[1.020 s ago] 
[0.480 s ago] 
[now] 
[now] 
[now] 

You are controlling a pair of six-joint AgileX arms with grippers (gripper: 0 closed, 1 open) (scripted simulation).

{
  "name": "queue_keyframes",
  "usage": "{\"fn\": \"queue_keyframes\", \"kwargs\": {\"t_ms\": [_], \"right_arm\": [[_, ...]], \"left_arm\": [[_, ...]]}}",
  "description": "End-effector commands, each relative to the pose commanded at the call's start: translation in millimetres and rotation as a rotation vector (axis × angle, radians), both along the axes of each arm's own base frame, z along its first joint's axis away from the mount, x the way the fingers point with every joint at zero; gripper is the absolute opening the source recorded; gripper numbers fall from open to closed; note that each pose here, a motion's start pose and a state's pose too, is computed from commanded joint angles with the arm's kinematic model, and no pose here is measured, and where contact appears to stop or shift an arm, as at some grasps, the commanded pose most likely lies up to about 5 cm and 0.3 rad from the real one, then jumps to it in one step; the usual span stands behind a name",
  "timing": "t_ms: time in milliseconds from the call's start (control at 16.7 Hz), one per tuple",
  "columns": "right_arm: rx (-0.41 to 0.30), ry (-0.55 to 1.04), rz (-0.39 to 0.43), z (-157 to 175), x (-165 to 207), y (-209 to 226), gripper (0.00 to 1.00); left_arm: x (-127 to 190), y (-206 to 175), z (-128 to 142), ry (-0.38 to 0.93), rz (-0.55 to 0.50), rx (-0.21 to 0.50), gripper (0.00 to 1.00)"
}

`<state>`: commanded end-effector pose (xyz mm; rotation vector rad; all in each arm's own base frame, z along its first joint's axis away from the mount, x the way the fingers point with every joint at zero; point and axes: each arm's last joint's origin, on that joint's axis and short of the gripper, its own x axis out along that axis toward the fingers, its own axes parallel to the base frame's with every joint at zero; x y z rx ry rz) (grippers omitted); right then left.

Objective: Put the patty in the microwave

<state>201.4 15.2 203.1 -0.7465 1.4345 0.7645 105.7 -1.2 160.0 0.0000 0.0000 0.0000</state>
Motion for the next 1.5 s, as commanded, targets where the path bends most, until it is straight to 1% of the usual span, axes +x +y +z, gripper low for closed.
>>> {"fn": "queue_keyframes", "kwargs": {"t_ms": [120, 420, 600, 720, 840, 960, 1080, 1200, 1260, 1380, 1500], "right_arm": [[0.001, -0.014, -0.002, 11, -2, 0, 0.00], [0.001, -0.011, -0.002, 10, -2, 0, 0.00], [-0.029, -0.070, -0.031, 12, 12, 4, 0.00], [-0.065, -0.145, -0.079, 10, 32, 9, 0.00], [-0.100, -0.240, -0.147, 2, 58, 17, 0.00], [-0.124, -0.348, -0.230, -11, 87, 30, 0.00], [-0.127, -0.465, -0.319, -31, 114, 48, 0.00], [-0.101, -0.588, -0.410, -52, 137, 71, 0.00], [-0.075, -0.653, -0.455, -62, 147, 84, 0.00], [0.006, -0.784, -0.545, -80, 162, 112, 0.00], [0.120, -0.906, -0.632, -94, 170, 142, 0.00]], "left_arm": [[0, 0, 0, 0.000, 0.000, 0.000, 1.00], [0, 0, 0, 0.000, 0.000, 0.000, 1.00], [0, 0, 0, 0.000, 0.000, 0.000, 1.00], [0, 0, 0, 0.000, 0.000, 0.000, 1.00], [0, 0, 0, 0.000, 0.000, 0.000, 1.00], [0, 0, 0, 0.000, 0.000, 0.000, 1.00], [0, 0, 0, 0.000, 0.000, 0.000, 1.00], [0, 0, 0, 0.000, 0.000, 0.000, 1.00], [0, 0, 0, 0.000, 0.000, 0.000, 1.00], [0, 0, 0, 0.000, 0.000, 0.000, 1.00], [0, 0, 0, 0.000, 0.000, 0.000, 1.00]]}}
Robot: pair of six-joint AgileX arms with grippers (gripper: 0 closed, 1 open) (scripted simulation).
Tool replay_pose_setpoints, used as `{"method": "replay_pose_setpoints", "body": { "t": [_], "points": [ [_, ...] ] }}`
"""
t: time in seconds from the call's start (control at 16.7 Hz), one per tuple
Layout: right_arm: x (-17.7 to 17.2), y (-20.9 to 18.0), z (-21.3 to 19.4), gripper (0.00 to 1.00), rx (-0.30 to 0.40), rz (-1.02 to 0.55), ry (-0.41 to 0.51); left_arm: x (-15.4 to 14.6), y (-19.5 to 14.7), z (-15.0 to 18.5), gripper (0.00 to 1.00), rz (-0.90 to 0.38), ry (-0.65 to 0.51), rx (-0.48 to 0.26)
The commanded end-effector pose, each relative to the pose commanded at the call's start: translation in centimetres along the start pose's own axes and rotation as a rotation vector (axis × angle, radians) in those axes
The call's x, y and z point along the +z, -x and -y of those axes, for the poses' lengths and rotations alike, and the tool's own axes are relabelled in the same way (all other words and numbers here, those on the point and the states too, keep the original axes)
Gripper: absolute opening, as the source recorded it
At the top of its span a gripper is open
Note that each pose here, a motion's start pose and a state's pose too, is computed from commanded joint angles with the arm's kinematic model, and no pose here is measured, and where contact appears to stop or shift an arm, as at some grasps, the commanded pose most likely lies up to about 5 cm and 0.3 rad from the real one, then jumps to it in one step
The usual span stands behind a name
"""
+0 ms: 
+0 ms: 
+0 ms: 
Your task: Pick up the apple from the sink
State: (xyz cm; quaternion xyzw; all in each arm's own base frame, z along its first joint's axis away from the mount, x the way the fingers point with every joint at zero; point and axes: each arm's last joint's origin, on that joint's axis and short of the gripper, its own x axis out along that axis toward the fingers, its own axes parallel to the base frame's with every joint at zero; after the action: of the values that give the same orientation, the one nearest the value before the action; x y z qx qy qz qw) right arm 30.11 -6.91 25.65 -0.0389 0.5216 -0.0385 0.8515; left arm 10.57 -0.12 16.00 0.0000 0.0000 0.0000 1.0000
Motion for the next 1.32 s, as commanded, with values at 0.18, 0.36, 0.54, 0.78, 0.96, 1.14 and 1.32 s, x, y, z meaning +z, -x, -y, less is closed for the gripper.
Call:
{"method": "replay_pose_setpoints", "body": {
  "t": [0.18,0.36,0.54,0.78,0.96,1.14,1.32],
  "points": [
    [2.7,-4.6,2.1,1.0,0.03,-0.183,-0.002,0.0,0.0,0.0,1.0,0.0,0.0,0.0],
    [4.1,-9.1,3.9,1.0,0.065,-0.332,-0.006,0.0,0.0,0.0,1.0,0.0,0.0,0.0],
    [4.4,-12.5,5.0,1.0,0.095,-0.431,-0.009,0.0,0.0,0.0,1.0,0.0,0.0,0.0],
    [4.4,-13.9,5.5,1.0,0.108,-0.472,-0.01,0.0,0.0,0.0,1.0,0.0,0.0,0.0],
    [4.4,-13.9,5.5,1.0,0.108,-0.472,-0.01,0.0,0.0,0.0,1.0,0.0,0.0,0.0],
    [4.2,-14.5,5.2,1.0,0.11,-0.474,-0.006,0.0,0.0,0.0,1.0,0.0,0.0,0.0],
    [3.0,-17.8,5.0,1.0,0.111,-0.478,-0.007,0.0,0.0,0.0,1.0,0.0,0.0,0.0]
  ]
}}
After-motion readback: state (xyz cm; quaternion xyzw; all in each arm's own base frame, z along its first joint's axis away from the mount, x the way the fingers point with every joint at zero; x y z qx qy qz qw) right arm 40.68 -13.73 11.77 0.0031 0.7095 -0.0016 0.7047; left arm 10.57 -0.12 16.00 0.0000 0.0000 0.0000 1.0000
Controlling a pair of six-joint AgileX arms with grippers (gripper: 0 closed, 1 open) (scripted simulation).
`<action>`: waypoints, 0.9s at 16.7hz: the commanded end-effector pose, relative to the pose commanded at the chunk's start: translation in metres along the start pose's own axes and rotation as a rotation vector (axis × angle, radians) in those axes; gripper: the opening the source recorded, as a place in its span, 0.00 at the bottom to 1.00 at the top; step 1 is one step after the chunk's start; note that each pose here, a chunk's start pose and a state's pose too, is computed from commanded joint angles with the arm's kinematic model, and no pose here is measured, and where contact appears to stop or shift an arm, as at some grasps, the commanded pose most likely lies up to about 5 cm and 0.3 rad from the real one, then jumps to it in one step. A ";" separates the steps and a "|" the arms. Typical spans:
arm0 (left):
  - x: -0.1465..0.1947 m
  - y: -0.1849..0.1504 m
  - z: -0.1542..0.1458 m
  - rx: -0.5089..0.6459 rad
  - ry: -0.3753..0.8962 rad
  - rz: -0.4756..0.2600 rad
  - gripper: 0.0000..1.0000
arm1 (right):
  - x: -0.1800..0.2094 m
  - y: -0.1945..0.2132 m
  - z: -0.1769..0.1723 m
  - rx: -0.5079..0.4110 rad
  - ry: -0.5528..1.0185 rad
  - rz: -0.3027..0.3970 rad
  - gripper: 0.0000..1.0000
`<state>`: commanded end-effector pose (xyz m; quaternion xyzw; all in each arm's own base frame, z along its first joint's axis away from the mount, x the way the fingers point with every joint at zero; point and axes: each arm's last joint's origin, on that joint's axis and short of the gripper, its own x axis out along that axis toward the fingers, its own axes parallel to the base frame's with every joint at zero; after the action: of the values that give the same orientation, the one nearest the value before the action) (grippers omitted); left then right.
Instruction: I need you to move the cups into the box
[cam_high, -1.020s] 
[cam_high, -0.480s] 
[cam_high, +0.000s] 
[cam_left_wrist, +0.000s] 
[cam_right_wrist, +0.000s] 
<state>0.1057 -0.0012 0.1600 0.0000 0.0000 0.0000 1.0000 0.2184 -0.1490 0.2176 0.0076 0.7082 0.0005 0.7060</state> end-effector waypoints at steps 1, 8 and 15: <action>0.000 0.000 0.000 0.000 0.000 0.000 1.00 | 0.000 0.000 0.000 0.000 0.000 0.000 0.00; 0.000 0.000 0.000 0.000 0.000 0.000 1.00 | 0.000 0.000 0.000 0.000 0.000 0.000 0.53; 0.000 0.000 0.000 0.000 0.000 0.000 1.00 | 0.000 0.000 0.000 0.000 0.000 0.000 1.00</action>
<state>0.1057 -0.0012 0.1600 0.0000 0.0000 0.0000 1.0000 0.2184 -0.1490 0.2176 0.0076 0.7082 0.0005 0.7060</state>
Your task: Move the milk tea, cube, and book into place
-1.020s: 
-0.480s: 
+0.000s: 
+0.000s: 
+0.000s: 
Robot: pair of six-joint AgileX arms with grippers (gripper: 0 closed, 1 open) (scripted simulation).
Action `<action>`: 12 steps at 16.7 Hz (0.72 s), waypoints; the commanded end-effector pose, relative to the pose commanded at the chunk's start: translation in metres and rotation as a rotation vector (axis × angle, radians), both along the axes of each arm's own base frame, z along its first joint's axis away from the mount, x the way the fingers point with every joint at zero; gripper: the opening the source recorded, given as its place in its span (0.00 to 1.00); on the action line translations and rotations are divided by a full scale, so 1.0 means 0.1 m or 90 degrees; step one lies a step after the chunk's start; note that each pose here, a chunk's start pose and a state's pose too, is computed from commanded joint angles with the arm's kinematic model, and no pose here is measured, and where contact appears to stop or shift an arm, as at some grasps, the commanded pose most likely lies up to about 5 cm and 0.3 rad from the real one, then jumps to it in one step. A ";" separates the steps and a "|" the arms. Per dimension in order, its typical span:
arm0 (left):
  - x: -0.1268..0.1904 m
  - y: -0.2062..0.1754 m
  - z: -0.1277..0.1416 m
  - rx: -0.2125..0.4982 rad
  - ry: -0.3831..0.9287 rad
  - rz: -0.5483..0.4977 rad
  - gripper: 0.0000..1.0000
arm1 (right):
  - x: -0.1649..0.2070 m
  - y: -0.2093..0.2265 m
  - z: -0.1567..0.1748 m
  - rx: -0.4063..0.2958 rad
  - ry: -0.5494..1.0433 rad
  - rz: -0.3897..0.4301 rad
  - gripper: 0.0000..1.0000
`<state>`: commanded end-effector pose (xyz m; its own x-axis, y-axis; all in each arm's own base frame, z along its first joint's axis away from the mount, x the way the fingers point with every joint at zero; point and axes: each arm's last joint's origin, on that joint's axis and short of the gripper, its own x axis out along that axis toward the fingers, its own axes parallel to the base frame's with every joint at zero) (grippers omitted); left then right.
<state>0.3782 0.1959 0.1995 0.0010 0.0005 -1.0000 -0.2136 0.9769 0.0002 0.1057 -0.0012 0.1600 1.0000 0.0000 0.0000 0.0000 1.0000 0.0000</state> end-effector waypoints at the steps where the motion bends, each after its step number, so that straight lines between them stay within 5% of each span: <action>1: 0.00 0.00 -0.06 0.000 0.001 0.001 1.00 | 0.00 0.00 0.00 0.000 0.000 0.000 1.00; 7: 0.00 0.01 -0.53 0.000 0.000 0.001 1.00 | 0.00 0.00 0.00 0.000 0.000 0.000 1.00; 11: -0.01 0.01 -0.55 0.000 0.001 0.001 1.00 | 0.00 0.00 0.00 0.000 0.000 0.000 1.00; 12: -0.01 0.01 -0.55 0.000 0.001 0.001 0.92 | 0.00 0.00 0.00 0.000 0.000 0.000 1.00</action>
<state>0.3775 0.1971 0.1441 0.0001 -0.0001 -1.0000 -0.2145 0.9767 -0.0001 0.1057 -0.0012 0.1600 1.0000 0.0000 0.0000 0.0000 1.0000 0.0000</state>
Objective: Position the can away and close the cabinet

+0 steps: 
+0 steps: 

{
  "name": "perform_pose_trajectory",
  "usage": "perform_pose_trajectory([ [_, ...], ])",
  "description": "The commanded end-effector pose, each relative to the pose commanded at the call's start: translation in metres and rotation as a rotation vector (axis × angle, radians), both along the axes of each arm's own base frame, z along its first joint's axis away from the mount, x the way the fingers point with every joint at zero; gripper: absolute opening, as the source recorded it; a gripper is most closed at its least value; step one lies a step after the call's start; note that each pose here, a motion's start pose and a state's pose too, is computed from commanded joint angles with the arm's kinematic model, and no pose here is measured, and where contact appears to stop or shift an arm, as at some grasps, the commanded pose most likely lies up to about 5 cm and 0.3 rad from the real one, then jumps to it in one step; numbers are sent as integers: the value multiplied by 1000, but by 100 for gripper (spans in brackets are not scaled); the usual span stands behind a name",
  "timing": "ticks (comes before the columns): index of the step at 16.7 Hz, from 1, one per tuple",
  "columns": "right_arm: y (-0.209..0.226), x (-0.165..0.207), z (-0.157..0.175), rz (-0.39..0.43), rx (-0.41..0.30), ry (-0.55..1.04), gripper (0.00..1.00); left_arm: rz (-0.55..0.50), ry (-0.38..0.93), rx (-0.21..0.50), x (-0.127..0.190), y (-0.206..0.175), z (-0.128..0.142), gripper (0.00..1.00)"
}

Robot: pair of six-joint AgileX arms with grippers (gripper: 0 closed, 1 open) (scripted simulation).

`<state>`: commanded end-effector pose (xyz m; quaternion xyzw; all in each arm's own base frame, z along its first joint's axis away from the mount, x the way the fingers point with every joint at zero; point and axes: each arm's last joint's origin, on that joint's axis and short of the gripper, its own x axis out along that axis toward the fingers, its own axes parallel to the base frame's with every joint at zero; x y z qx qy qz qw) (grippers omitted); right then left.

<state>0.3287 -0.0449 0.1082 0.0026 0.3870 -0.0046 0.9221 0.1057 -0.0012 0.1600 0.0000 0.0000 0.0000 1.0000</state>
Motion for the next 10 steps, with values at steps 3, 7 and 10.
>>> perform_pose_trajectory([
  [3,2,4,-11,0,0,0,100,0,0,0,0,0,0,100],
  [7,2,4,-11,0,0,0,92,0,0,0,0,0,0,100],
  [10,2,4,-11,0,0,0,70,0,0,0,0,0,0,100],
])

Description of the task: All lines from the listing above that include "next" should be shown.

Answer section:
Motion for the next 1.5 s, as commanded, targets where the path bends most, until it is straight to 1% of the usual span, axes +x +y +z, gripper low for closed.
Motion for the next 1.32 s, as commanded, with values at 0.18, 0.36, 0.54, 0.78, 0.96, 1.14 and 1.32 s, x, y, z meaning +z, -x, -y, less is closed for the gripper.
Motion for the next 10 steps, with values at steps 3, 7 and 10.

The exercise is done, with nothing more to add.